Before I was Sarah Noel, I was Sarah Kincheloe, and here is an unfailingly Kincheloe trait: we have no problem yucking it up with strangers, with or without music. A few months ago, I was sitting in the Evergreen School of Music listening to my daughters—and many other youngsters—practicing their various instruments through the thin walls. So, it’s a tired mom waiting on an old couch, and a man walks in carrying a guitar: sounds like the start of a great joke. The girl formerly known as Kincheloe makes this crack, and somewhere down the evolutionary line, Kincheloes and Searcys must have developed the same sense of humor, which is to say, corny conversation was easy with Alan Searcy. He counters with a dad joke, and then one to two more witty volleys before diving into life stories.

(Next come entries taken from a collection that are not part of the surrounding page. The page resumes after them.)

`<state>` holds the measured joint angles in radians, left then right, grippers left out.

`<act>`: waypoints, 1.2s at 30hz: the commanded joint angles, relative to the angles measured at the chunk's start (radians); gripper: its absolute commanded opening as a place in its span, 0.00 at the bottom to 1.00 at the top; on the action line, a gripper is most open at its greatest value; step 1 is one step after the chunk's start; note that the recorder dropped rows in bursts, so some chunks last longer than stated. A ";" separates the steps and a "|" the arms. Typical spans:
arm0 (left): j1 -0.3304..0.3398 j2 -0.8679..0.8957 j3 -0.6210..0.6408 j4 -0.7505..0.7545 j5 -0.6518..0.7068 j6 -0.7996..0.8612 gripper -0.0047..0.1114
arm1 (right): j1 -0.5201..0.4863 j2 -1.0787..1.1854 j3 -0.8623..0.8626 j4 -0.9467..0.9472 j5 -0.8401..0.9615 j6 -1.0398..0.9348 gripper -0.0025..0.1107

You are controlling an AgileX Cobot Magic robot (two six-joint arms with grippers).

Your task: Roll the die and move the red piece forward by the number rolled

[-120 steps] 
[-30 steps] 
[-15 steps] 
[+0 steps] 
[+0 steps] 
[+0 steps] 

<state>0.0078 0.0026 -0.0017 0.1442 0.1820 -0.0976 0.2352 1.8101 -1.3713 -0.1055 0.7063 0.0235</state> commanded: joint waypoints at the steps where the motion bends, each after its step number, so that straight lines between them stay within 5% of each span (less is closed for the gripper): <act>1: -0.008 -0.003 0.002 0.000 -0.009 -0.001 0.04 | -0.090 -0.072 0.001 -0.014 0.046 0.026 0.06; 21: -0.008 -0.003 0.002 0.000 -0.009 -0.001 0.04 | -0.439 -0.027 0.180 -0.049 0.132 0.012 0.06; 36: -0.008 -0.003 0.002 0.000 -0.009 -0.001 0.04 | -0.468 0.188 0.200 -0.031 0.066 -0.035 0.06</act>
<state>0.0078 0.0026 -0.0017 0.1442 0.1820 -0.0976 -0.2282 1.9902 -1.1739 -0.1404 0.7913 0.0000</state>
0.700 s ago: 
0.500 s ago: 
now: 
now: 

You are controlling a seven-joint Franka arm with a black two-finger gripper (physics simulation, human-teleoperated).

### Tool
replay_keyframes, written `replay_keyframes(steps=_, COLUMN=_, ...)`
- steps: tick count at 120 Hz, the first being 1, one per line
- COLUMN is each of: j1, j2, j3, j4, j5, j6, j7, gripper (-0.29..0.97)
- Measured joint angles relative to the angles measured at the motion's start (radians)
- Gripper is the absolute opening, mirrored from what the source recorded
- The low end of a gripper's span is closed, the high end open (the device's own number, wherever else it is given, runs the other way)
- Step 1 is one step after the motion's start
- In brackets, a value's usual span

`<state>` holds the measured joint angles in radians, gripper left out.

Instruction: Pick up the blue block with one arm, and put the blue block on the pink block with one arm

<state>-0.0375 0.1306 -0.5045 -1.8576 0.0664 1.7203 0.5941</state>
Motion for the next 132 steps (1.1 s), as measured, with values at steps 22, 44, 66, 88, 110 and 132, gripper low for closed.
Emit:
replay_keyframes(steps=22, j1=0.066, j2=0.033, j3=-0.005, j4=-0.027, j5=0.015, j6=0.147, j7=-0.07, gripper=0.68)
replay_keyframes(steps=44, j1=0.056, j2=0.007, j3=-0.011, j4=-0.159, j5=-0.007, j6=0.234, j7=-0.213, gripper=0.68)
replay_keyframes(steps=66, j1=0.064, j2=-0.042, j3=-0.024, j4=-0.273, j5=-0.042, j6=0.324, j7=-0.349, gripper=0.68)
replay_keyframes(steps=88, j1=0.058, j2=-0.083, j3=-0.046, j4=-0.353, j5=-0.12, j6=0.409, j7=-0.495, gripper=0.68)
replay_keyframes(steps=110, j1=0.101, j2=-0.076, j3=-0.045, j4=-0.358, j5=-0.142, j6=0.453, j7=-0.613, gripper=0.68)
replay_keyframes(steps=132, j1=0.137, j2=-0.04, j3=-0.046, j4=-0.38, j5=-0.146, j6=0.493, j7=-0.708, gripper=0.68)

“It started in 2001,” Alan begins (the story, not his life), “when myself, my brother and two friends went to an Alaskan glacier to do some rock climbing. I got to the top of a route and I radioed down to the camp to put on dinner because we’d be down soon,” he remembers, specifically adding that they were grilling meat. “Someone broke in on the radio frequency and said, ‘Who are you? And how do you have meat?’” Alan, not rattled, asked who he was speaking to, and the reply was, “The Army of Darkness.”
The punchline had purpose: When camping and climbing in remote Alaska, every group is required to report a team name to the park rangers. Alan was a member of Team Duct Tape. The Army of Darkness was living up to their name, interrupting private conversations and suffering with no meat—but they did have alcohol.
“So, we invited them to dinner,” Alan says, “which was awesome because we drank all their liquor.” Music brings people together, and yes, so can a good camp cocktail. As it turns out, The Army of Darkness was also from Colorado, near Montrose. After a night of stories and food, both teams were more like friends than strangers. “We flew out before them, but we left them our leftover butter, coffee and things since they only had freeze-dried food,” says Alan—and a good thing, because Team Duct Tape left just before a storm blew in and The Army of Darkness was left stranded on the glacier longer than they planned.
Really, this is enough to make a good story about unlikely friendships. But why should it end there? “We got back to the lower 48, hooked up with [The Army of Darkness] and went rock climbing,” explains Alan. “Now we meet up, still, in the desert and at undisclosed locations in Utah, Colorado, Canada, Montana, Wyoming.”
Once strangers, now friends-like-family, Team Duct Tape (exclusively from the Front Range) and The Army of Darkness (anyone on the Western Slope) have gotten to know each other outside of survival situations. It turns out they have even more in common than adrenaline rushes and home states: everyone is musical. So when the friends get together, they build up bonfires, cook campfire meals, mix drinks, and then the instruments come out: drums, guitars, banjos, even a French horn. Everyone sings. And over these two decades of great and growing friendship, they’ve essentially written a soundtrack for the journey.
“When something happens, someone will find a song, make it fit that moment, and it becomes a part of The Book,” Alan tells me. The Book being an actual binder of sheet music that they practice from and bring along on their trips so that everyone knows the notes and lyrics. “We take regular songs—though we have written some originals too—and change the words to fit our needs. So, for example, apologies to Johnny Cash, but we have one called ‘Burning Pallet Fire,’ which originated, well, because we dance on burning pallets.” Fittingly, Alan’s Book was burned from sparks launching off one of those pallets. “A lot of the edges are burned and crispy and the binder is partly melted.” He thinks it adds character.
The Book contains more than a hundred numbers that are the songbook of this amazing friendship, and Team Duct Tape and The Army of Darkness are still generating new content. “We kick lyrics and songs back and forth over the internet when they hit us, and try them out at the gatherings. If they’re good enough, they make it into The Book.”
It makes me think of the way we pass down history through hymnals, spirituals, old rock ‘n’ roll. The way music is like a record of who we’ve all been together—and this is especially true as the group grows and ages. Alan brought his own daughters on the climbing trips, and other team members now bring their kids. They’ve been ice climbing, rock climbing, kayaking. They’ve been to deserts, forests, Central and South America. “Our trips are always musical,” Alan says. “That’s the common thread—besides the love and the community,” which is the best depiction of how music works to bind us. “And good tequila.”